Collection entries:

BEGIN

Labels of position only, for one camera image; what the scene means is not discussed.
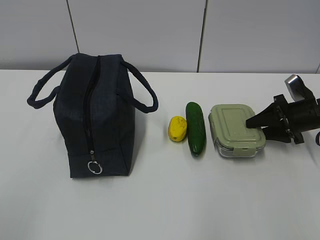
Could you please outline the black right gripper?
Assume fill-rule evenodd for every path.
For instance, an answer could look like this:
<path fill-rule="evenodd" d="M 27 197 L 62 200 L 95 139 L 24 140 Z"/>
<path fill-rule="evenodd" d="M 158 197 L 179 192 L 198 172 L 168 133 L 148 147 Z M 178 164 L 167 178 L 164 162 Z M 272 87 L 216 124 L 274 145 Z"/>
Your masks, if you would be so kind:
<path fill-rule="evenodd" d="M 248 129 L 264 128 L 266 140 L 283 143 L 304 143 L 303 132 L 320 128 L 320 100 L 309 99 L 288 103 L 284 95 L 257 115 L 246 120 Z"/>

END

ASSIGNMENT -
Repeat the preceding records precisely, and leave every picture out of the copy.

SOLUTION TO THIS EXERCISE -
Labels of position only, for one camera image; what the scene means is not discussed.
Could you please outline the black right gripper?
Assume fill-rule evenodd for every path.
For instance, an answer could look like this:
<path fill-rule="evenodd" d="M 27 197 L 62 200 L 95 139 L 24 140 Z"/>
<path fill-rule="evenodd" d="M 158 197 L 179 192 L 198 172 L 168 133 L 148 147 Z M 178 164 L 167 178 L 164 162 Z M 272 87 L 216 124 L 274 145 Z"/>
Your masks, if you would be so kind:
<path fill-rule="evenodd" d="M 248 129 L 264 128 L 266 140 L 283 143 L 304 143 L 303 132 L 320 128 L 320 100 L 309 99 L 288 103 L 284 95 L 257 115 L 246 120 Z"/>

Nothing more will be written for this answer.